### Activity
Make an exact copy of all the data, pictures excluded.
[[ Supplied material open ]]
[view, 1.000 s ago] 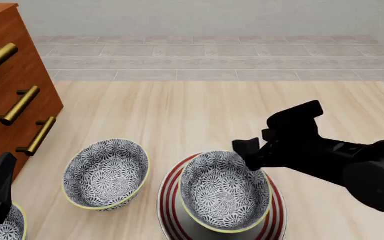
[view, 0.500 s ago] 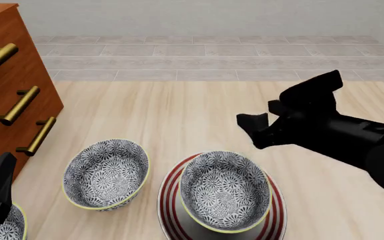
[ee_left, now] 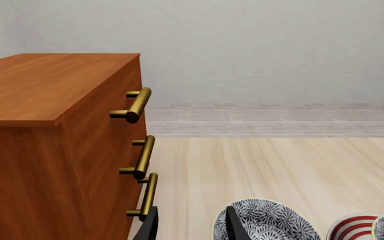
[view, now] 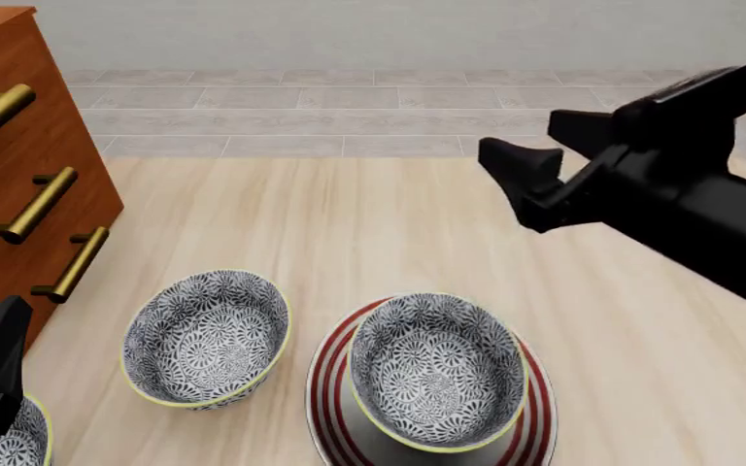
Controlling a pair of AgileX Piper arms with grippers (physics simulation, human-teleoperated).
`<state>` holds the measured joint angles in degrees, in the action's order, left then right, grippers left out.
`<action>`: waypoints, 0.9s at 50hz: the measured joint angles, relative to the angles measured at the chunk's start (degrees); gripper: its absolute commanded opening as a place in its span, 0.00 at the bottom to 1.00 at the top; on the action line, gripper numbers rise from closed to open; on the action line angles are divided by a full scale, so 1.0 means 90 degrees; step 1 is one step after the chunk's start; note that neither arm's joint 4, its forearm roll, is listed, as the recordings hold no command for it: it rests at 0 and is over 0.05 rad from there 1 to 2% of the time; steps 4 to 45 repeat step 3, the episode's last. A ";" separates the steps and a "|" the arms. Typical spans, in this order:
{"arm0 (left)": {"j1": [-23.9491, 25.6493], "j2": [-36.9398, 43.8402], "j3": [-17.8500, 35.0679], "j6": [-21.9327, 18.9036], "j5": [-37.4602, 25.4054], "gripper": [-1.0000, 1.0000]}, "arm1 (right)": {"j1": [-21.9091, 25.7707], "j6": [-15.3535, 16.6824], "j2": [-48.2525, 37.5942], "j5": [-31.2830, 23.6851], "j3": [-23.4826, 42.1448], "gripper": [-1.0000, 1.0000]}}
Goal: Pick up the bowl and put it in the front on the plate.
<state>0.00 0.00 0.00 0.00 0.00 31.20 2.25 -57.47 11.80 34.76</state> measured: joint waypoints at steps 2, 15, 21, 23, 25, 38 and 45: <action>0.0000 0.0000 0.0000 0.0000 0.0000 1.00 | -0.0001 0.0018 0.0012 0.0073 -0.0004 1.00; 0.0000 0.0000 0.0000 0.0000 0.0000 1.00 | -0.0003 0.0025 0.0017 0.0109 -0.0006 1.00; 0.0000 0.0000 0.0000 0.0000 0.0000 1.00 | -0.0003 0.0025 0.0017 0.0109 -0.0006 1.00; 0.0000 0.0000 0.0000 0.0000 0.0000 1.00 | -0.0003 0.0025 0.0017 0.0109 -0.0006 1.00; 0.0000 0.0000 0.0000 0.0000 0.0000 1.00 | -0.0003 0.0025 0.0017 0.0109 -0.0006 1.00; 0.0000 0.0000 0.0000 0.0000 0.0000 1.00 | -0.0003 0.0025 0.0017 0.0109 -0.0006 1.00; 0.0000 0.0000 0.0000 0.0000 0.0000 1.00 | -0.0003 0.0025 0.0017 0.0109 -0.0006 1.00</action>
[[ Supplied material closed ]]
### Result of this task
[view, 1.000 s ago] 
[view, 0.500 s ago] 
[ee_left, now] 
[view, now] 
Controlling a pair of AgileX Piper arms with grippers (physics simulation, human-teleoperated).
`<state>` holds the measured joint angles in degrees, in the action's order, left then right, grippers left out.
`<action>`: waypoints, 0.9s at 50hz: the measured joint angles, relative to the angles measured at the chunk's start (degrees); gripper: its absolute commanded opening as a place in its span, 0.00 at the bottom to 1.00 at the top; on the action line, gripper numbers rise from closed to open; on the action line angles are divided by a full scale, so 1.0 means 90 degrees; step 1 is one step after the chunk's start; note that neither arm's joint 4, its forearm roll, is listed, as the recordings hold no command for it: it rests at 0 and is over 0.05 rad from there 1 to 2% of the time; steps 4 to 45 repeat step 3, the episode's last. A ";" separates the steps and a "|" the arms. Typical spans, in this order:
{"arm0 (left)": {"j1": [-23.9491, 25.6493], "j2": [-36.9398, 43.8402], "j3": [-17.8500, 35.0679], "j6": [-21.9327, 18.9036], "j5": [-37.4602, 25.4054], "gripper": [-1.0000, 1.0000]}, "arm1 (right)": {"j1": [-21.9091, 25.7707], "j6": [-15.3535, 16.6824], "j2": [-48.2525, 37.5942], "j5": [-31.2830, 23.6851], "j3": [-23.4826, 42.1448], "gripper": [-1.0000, 1.0000]}}
Goal: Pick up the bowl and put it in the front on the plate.
<state>0.00 0.00 0.00 0.00 0.00 31.20 2.25 -57.47 11.80 34.76</state> measured: joint waypoints at steps 2, 15, 21, 23, 25, 38 and 45: <action>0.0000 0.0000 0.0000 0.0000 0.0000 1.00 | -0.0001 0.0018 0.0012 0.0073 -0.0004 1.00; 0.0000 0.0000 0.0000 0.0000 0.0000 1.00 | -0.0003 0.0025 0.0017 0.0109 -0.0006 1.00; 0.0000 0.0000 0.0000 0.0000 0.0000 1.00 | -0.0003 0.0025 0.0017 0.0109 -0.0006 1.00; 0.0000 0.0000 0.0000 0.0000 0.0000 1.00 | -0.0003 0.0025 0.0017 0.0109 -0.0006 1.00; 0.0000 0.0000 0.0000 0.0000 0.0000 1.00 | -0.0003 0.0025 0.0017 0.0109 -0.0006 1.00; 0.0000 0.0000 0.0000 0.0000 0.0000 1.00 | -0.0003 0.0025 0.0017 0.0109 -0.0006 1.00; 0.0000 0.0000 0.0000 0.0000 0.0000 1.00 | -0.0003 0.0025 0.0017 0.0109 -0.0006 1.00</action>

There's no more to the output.